The answer must be an exact transcription of every record.

• _Data for this exercise_
====================

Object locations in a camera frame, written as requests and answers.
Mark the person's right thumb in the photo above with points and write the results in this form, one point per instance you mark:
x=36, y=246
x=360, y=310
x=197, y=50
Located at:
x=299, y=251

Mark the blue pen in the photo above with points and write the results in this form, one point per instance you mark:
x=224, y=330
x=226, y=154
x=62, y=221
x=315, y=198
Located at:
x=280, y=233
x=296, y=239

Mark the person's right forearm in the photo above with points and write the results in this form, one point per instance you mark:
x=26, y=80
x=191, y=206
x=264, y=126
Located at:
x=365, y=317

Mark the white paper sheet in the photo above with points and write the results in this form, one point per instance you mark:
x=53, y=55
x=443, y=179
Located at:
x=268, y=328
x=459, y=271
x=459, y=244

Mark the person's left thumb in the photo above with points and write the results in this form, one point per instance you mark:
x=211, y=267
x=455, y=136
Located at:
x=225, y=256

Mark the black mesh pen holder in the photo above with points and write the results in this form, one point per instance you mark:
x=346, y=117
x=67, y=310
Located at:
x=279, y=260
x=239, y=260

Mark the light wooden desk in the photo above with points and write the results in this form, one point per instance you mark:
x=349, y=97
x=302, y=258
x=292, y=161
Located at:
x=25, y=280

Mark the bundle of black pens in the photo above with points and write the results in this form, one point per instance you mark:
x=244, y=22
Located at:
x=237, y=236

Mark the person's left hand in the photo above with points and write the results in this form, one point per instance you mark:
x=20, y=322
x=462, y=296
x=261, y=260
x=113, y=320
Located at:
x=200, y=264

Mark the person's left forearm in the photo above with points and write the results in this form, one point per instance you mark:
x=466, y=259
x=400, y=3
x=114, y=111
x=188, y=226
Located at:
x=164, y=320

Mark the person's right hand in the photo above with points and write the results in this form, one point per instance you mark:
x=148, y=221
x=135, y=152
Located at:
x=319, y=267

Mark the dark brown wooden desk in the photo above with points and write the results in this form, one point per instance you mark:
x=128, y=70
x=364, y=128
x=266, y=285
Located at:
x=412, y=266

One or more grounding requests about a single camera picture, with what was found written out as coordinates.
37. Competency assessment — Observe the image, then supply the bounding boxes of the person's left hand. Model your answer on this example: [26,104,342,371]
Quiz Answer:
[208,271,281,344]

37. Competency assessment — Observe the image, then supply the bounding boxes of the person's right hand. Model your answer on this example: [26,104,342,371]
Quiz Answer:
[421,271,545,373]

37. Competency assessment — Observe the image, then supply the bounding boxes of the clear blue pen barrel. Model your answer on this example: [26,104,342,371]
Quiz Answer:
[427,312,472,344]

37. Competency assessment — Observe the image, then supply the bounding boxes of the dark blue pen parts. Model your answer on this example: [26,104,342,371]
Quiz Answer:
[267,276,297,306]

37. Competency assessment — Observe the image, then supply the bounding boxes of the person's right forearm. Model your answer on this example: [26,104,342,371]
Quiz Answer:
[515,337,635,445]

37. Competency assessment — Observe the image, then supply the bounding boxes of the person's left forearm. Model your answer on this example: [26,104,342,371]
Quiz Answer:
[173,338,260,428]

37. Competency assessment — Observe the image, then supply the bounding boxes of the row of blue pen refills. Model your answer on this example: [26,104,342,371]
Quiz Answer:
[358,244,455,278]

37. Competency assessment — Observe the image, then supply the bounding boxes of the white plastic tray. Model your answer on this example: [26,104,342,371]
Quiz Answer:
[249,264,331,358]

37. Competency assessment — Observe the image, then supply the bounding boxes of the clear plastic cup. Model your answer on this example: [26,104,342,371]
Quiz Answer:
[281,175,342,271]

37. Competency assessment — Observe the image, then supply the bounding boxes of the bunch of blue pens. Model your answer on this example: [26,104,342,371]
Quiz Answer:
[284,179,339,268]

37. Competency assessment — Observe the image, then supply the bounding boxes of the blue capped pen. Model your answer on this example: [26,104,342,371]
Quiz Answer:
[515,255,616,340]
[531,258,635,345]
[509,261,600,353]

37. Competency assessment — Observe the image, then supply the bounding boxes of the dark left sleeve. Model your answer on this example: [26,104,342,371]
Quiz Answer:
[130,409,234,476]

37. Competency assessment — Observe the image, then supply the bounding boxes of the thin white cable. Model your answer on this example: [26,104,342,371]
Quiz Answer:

====================

• _Task response_
Object locations in a camera frame, written as requests and answers.
Mark the person's right thumb in the photo above with points and write the results in this form, one point per instance you mark:
x=36, y=246
x=360, y=310
x=197, y=50
Located at:
x=299, y=251

Mark the blue pen in the photo above with points and write the results in this form, one point per instance you mark:
x=224, y=330
x=226, y=154
x=62, y=221
x=315, y=198
Located at:
x=280, y=233
x=296, y=239

Mark the person's right forearm in the photo above with points and write the results in this form, one point per instance you mark:
x=26, y=80
x=191, y=206
x=264, y=126
Located at:
x=365, y=317

Mark the white paper sheet in the photo above with points and write the results in this form, one point per instance you mark:
x=53, y=55
x=443, y=179
Located at:
x=268, y=328
x=459, y=271
x=459, y=244

Mark the person's left thumb in the photo above with points and write the results in this form, one point per instance you mark:
x=211, y=267
x=455, y=136
Located at:
x=225, y=256

Mark the black mesh pen holder in the photo above with points and write the results in this form, one point per instance you mark:
x=346, y=117
x=67, y=310
Located at:
x=279, y=260
x=239, y=260

Mark the light wooden desk in the photo above with points and write the results in this form, one point per instance you mark:
x=349, y=97
x=302, y=258
x=292, y=161
Located at:
x=25, y=280

Mark the bundle of black pens in the photo above with points and write the results in this form, one point per instance you mark:
x=244, y=22
Located at:
x=237, y=236

Mark the person's left hand in the photo above with points and write the results in this form, one point per instance you mark:
x=20, y=322
x=462, y=296
x=261, y=260
x=113, y=320
Located at:
x=200, y=264

Mark the person's left forearm in the photo above with points and write the results in this form, one point per instance you mark:
x=466, y=259
x=400, y=3
x=114, y=111
x=188, y=226
Located at:
x=164, y=320

Mark the person's right hand in the photo above with points and write the results in this form, one point per instance you mark:
x=148, y=221
x=135, y=152
Located at:
x=319, y=267

Mark the dark brown wooden desk in the photo above with points and write the results in this form, one point per instance you mark:
x=128, y=70
x=364, y=128
x=266, y=285
Located at:
x=412, y=266

One or more grounding requests about a single camera picture, with what was found written out as coordinates.
37. Competency assessment — Observe the image, then supply the bounding boxes of the person's left hand. Model your answer on this example: [26,104,342,371]
Quiz Answer:
[208,271,281,344]

37. Competency assessment — Observe the image, then supply the bounding boxes of the person's right hand. Model your answer on this example: [26,104,342,371]
Quiz Answer:
[421,271,545,373]

37. Competency assessment — Observe the image, then supply the bounding boxes of the clear blue pen barrel. Model your answer on this example: [26,104,342,371]
Quiz Answer:
[427,312,472,344]

37. Competency assessment — Observe the image, then supply the bounding boxes of the dark blue pen parts. Model your answer on this example: [26,104,342,371]
Quiz Answer:
[267,276,297,306]

37. Competency assessment — Observe the image, then supply the bounding boxes of the person's right forearm. Model your answer on this example: [26,104,342,371]
Quiz Answer:
[515,337,635,445]

37. Competency assessment — Observe the image, then supply the bounding boxes of the person's left forearm. Model your answer on this example: [26,104,342,371]
Quiz Answer:
[173,338,260,428]

37. Competency assessment — Observe the image, then supply the bounding boxes of the row of blue pen refills. Model your answer on this example: [26,104,342,371]
Quiz Answer:
[358,244,455,278]

37. Competency assessment — Observe the image, then supply the bounding boxes of the white plastic tray. Model your answer on this example: [26,104,342,371]
Quiz Answer:
[249,264,331,358]

37. Competency assessment — Observe the image, then supply the bounding boxes of the clear plastic cup. Model your answer on this example: [26,104,342,371]
Quiz Answer:
[281,175,342,271]

37. Competency assessment — Observe the image, then supply the bounding boxes of the bunch of blue pens. Model your answer on this example: [26,104,342,371]
Quiz Answer:
[284,179,339,268]

37. Competency assessment — Observe the image, then supply the bounding boxes of the blue capped pen. Model your answer on this example: [26,104,342,371]
Quiz Answer:
[515,255,616,340]
[531,258,635,345]
[509,261,600,353]

37. Competency assessment — Observe the image, then supply the bounding boxes of the dark left sleeve. Model your answer on this example: [26,104,342,371]
Quiz Answer:
[130,409,234,476]

37. Competency assessment — Observe the image, then supply the bounding boxes of the thin white cable. Model your answer on this example: [26,104,342,371]
Quiz Answer:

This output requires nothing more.